(Try it):
Every line of the listing below should be written out exactly, minus its pictures.

☆ ☆ ☆ ☆ ☆

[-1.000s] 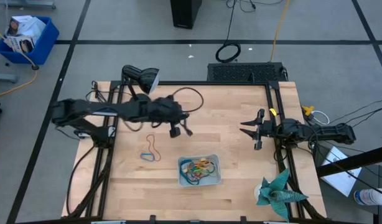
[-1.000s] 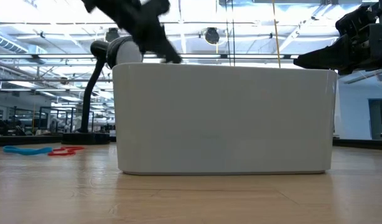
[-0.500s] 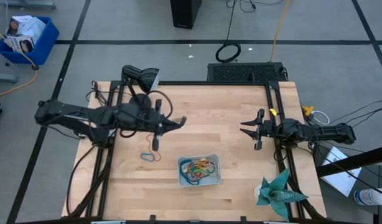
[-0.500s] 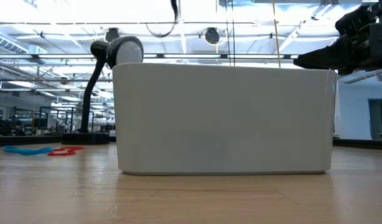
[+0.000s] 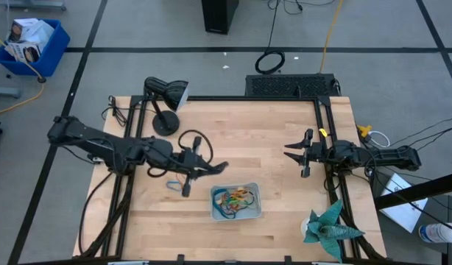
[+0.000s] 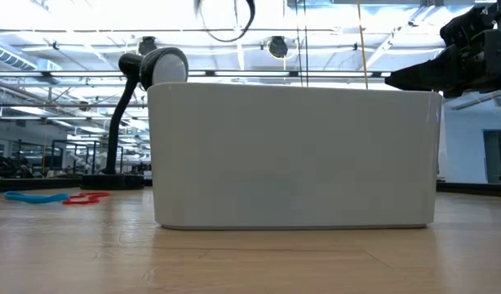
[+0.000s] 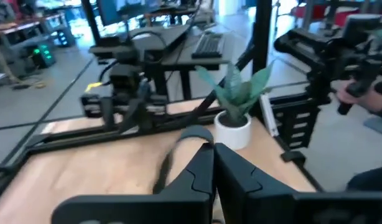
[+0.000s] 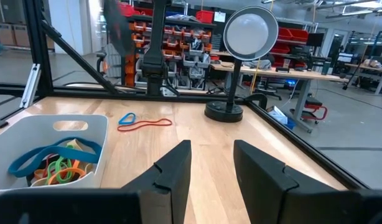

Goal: Pick and place rubber bands into bin
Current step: Put the black rubber band into the gray bin

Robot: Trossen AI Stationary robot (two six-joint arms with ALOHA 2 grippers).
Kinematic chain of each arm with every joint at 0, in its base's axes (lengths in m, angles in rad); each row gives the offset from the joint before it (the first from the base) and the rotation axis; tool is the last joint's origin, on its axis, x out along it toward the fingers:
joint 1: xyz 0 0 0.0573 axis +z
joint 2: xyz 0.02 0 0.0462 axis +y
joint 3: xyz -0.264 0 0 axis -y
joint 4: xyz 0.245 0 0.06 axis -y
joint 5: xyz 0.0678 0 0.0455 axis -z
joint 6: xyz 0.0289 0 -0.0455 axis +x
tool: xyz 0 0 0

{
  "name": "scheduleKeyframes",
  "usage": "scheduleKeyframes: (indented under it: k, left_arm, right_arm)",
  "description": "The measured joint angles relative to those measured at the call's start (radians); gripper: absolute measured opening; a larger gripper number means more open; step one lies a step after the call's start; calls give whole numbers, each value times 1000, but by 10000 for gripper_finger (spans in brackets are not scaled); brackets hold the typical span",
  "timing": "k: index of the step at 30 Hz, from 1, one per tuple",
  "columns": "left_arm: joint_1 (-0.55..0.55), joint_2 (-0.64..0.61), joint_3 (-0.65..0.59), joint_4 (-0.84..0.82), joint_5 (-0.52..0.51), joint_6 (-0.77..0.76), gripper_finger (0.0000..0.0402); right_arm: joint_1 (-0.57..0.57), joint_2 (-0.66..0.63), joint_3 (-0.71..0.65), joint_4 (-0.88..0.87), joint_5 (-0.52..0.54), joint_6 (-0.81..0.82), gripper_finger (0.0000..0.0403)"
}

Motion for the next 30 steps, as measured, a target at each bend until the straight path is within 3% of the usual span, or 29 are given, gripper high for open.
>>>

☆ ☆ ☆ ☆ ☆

(Expected answer):
[-1.000s] 
[-1.000s] 
[-0.500s] 
[-0.500s] 
[+0.000s] 
[+0.000s] 
[+0.000s] 
[+0.000s] 

Goal: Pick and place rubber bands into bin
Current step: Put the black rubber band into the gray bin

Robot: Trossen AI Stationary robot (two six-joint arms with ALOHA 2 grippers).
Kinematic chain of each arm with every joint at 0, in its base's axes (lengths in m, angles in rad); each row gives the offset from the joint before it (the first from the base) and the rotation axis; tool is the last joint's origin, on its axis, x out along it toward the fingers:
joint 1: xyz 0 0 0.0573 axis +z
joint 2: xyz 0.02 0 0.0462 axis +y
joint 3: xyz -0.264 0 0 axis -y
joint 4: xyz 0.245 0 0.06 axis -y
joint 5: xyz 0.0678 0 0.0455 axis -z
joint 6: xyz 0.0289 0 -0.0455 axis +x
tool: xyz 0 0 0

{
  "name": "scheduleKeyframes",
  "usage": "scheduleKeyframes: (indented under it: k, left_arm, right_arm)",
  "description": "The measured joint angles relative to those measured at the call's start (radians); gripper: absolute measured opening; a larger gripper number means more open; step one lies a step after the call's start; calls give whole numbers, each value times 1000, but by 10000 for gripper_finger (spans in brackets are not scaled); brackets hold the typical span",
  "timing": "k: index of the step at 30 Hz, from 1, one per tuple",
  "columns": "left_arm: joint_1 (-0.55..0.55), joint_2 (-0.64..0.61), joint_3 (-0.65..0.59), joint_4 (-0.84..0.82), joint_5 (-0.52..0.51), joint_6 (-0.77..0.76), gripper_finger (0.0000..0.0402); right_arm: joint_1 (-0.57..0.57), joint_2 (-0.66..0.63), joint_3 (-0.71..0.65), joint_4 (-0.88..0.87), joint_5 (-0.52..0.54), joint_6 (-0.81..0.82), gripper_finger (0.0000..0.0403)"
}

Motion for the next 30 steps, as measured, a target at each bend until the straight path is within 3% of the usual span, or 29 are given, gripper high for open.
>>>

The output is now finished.